Comment j'ai découvert Julie Masse

Il faut remonter très loin dans l'histoire du showbiz québécois pour trouver un artiste qui a connu un début de carrière aussi fulgurant que Julie Masse. En deux ans à peine, elle a vu ses deux premiers albums s'écouler à près de 300 000 exemplaires, récolté les titres d'Interprète féminine de l'année et de Découverte de l'année en 1991, occupé sans relâche les sommets des palmarès et présenté des dizaines de spectacles tous aussi courus les uns que les autres. À quoi ou à qui attribuer une telle réponse à cette question, 7 JOURS a rencontré Serge Brouillette, son impresario. Particulièrement discret jusqu'ici avec les représentants des médias, l'homme de 35 ans a accepté pour nous de démystifier ce qu'il est maintenant convenu d'appeler le phénomène Julie Masse.
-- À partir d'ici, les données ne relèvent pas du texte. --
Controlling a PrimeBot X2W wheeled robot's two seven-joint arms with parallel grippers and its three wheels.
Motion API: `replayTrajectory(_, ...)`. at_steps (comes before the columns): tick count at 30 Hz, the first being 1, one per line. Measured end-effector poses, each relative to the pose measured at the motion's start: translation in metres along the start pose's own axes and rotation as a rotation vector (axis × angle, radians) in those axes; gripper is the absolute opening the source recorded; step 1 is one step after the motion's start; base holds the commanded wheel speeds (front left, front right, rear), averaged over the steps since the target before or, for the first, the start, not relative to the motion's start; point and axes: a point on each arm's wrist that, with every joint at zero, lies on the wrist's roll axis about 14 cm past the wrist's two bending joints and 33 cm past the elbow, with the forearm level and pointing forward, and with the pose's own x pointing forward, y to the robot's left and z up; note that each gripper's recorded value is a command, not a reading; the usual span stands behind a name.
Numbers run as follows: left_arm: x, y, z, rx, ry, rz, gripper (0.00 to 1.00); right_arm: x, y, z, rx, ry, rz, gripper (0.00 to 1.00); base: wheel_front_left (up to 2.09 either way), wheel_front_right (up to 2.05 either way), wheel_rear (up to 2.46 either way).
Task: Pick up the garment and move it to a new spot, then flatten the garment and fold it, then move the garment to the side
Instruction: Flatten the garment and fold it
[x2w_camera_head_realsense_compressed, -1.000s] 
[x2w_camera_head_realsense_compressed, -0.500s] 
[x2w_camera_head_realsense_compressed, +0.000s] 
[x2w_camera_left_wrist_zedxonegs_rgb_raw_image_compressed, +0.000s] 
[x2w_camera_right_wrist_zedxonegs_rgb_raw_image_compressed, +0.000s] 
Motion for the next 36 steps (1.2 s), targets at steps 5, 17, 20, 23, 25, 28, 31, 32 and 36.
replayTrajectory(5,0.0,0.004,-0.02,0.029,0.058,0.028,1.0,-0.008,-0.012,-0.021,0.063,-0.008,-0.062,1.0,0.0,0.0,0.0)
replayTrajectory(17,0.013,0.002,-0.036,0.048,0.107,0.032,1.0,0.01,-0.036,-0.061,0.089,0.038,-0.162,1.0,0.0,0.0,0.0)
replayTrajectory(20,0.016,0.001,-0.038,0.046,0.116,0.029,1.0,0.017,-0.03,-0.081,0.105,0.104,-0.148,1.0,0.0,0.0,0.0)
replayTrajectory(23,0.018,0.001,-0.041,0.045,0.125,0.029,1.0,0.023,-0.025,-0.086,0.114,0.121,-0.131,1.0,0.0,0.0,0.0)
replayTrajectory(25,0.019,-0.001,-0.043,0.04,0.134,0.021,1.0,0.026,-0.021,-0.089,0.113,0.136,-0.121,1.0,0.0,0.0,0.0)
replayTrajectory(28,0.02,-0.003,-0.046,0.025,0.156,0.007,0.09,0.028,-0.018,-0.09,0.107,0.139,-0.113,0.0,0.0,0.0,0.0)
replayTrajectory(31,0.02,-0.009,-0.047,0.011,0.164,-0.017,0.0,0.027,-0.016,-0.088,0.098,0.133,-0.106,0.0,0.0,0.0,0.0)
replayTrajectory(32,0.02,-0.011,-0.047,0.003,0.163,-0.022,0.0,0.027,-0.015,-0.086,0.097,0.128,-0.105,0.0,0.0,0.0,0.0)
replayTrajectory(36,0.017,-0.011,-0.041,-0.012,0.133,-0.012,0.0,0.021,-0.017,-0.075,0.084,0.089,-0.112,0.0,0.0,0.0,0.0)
Serge Brouillette, à quand remonte votre première rencontre avec Julie Masse?
Ça remonte aux alentours de 1987 puisque Julie avait 17 ans. À l'époque, elle était choriste pour un groupe de jeunes musiciens. Dès que je l,ai vue, j'ai su du'elle allait devenir une grande vedette de la chanson. J'en étais convaincu!

Pourquoi donc?
Je suis incapable de l'expliquer. Il n'y a pas de mots, je crois, pour décrire ça. Tout ce que je sais, c'est que je l'écoutais chanter et que je me disais: "Elle, elle l'a!" Dieu sait que j,en ai entendu, des chanteuses dans ma vie, mais avec Julie, il y avait quelque chose de magique, quelque chose que les mots ne peuvent pas traduire. Comme j'avais rarement ressenti un tel feeling face à une jeune artiste, j'ai écouté mon instinct...

Qu'avez-vous fait?
Je suis allé la voir et, après m'être présenté, je lui ait dit: "Si jamais tu veux faire un disque, je suis intéressé à le produire et à m'occuper de ta carrière."

Sa réaction n'a pas été celle que vous espériez, je crois...
Elle a trouvé ça drôle.

Ça lui semblait peut-être trop beau pour être vrai. Après tout, elle avait passé l'âge de croire au père Noël...
J'avais probablement l'air du gars qui s'était dit: "Wow! V'là une belle jeune fille à qui je peux faire miroiter les rêves du showbiz." C'est elle, au fond, qui pourrait te dire ce qui lui est passé par la tête à ce moment-là. Mais, en ce qui me concerne, j'étais très honnête.

Sauf que ça regardait mal...
Je n'étais pas découragé parce qu'elle n'avait pas refusé mon offre de façon catégorique. Elle m'avait plutôt expliqué qu'elle ne se sentait pas encore prête à se lancer dans une telle aventure.

Que s'est-il passé ensuite?
J'ai continué d'aller l'entendre chanter, on a appris à se connaître et, tranquillement, un climat de confiance s'est installé entre nous. Puis, après un certain temps, elle a quitté le poste de choriste pour assumer celui de chanteuse soliste du groupe avec lequel elle travaillait. Ça m'a donné une idée encore plus précise de son talent d'interprète.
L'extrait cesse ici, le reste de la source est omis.